Industrial gaúcho projeta próximos meses melhores

Após cinco recuos consecutivos, confiança teve leve recuperação em julho
19 de julho de 2019 às 09:37

O Índice de Confiança do Empresário Industrial (ICEI-RS) subiu pela primeira vez, em julho, após cinco meses consecutivos de queda. Passou de 55,8 pontos para 56,1 - acima de 50 pontos indica que os empresários estão confiantes -, segundo levantamento divulgado pela Federação das Indústrias do Estado do Rio Grande do Sul (FIERGS), nessa quinta-feira (18).

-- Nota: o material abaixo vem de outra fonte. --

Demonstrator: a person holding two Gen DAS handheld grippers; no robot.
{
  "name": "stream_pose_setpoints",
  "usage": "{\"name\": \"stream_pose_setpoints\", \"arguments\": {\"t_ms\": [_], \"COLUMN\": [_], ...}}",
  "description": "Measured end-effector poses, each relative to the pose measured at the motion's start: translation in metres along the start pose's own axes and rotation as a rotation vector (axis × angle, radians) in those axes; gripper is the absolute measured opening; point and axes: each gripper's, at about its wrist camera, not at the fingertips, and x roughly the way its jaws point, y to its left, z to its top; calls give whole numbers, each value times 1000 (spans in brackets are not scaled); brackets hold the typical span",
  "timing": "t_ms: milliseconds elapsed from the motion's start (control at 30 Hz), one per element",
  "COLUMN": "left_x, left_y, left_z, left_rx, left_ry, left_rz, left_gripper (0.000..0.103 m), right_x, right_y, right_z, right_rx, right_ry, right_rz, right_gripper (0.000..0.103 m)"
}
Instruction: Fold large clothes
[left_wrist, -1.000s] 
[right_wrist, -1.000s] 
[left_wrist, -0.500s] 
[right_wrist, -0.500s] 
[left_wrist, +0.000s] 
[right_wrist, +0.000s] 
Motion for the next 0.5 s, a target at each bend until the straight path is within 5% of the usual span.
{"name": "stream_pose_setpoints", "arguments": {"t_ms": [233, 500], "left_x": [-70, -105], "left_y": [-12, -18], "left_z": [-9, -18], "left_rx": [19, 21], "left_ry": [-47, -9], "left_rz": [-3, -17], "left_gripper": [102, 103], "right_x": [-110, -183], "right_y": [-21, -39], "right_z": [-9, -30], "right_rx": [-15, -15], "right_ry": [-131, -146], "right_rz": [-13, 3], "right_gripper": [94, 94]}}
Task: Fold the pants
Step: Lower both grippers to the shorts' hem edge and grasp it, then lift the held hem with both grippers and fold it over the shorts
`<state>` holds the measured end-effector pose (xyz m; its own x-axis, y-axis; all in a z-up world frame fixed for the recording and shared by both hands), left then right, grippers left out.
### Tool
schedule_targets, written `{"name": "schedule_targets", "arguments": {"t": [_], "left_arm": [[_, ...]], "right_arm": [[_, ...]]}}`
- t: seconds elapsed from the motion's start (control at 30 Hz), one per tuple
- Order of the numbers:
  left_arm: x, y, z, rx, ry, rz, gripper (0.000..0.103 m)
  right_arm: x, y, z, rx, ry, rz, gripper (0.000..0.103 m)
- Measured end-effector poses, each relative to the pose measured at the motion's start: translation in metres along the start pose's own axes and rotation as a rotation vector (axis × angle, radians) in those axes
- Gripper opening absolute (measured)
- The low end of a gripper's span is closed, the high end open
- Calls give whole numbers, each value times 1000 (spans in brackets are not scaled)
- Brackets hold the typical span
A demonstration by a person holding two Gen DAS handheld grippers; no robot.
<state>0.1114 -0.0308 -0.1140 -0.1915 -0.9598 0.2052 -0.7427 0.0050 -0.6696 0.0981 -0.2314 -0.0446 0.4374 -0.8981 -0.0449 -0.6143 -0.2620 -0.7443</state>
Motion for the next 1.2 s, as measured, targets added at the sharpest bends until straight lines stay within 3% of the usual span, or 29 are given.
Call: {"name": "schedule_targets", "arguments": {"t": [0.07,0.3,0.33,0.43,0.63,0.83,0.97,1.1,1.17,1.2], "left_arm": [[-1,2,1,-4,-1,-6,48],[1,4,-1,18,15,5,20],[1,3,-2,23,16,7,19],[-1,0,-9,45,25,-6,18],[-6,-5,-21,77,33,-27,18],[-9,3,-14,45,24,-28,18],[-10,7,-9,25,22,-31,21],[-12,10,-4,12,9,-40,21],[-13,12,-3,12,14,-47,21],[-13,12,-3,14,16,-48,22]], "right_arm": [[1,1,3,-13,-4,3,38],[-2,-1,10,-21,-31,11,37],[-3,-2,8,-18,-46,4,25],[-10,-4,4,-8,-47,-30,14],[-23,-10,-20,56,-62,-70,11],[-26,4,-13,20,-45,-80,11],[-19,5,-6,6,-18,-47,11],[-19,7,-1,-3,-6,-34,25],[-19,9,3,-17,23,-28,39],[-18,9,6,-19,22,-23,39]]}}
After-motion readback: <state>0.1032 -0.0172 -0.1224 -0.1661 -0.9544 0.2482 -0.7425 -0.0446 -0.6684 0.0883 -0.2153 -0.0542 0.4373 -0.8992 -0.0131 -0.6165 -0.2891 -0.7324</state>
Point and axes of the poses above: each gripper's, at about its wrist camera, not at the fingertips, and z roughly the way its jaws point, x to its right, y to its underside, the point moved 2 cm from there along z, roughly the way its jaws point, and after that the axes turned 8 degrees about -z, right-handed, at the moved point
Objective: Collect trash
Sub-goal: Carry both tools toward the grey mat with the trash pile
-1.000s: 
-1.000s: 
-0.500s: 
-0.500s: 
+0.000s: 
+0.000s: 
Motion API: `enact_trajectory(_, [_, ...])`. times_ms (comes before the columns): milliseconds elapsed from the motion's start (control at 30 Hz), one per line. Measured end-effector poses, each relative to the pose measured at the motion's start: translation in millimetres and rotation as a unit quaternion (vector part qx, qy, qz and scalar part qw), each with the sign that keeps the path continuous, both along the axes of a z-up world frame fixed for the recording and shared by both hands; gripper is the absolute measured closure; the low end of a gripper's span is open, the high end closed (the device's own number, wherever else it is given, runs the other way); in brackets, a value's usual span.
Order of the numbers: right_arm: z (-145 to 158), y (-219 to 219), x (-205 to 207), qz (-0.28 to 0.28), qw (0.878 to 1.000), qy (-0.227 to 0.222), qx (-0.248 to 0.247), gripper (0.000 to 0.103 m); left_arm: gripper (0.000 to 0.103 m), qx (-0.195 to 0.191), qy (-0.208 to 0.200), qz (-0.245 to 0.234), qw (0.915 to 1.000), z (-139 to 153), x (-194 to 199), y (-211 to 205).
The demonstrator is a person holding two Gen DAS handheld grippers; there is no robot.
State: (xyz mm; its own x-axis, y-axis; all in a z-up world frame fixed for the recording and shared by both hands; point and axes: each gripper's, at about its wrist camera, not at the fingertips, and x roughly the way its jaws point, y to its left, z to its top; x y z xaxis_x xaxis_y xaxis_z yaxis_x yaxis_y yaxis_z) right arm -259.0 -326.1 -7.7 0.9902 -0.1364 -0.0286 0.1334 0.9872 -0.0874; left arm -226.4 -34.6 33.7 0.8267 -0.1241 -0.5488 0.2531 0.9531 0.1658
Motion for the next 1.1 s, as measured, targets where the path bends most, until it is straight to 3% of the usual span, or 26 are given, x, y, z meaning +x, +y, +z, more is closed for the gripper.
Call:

A melhora na confiança, porém, está relacionada exclusivamente com a expectativa dos empresários para o futuro, visto que as condições atuais seguem deterioradas. "O resultado reflete, por um lado, a crise na economia no final desse segundo trimestre. Ao mesmo tempo, projeta melhora ao longo dos próximos seis meses, otimismo resultante da aprovação da reforma da Previdência no primeiro turno na Câmara dos Deputados", analisa o presidente da entidade, Gilberto Porcello Petry.  Mesmo com o agravamento das condições atuais, o índice de expectativa para os próximos seis meses de 2019 cresceu 1,1 ponto, para 60,8, em julho. Esse é o primeiro aumento desde janeiro, pois entre fevereiro e junho houve recuo de 12,5 pontos. Os empresários gaúchos ficaram mais otimistas em relação ao futuro da economia brasileira, de 56,6, em junho, para 57,9 pontos, e da sua empresa, de 61,2 para 62,3 pontos. Somente 10,5% dos empresários estão pessimistas. A maioria, 45,7%, não espera mudanças, enquanto 43,8% estão otimistas.  O índice de condições atuais recuou 1,2 ponto em julho na comparação com o mês anterior, para 46,8 pontos, o menor valor desde o mesmo mês de 2018. Valores abaixo de 50 pontos revelam que as condições pioraram nos últimos seis meses. Essa redução foi motivada pelos seus dois subcomponentes: condições atuais da economia brasileira, de 46,6 para 45,8 pontos, e da própria empresa, 48,6 para 47,1 pontos. Após fevereiro de 2019, o indicador baixou 11,5 pontos em cinco recuos consecutivos. O índice de empresários que percebem piora na economia brasileira é de 24,8%, mais que o dobro dos que vislumbram melhora, 11,4%.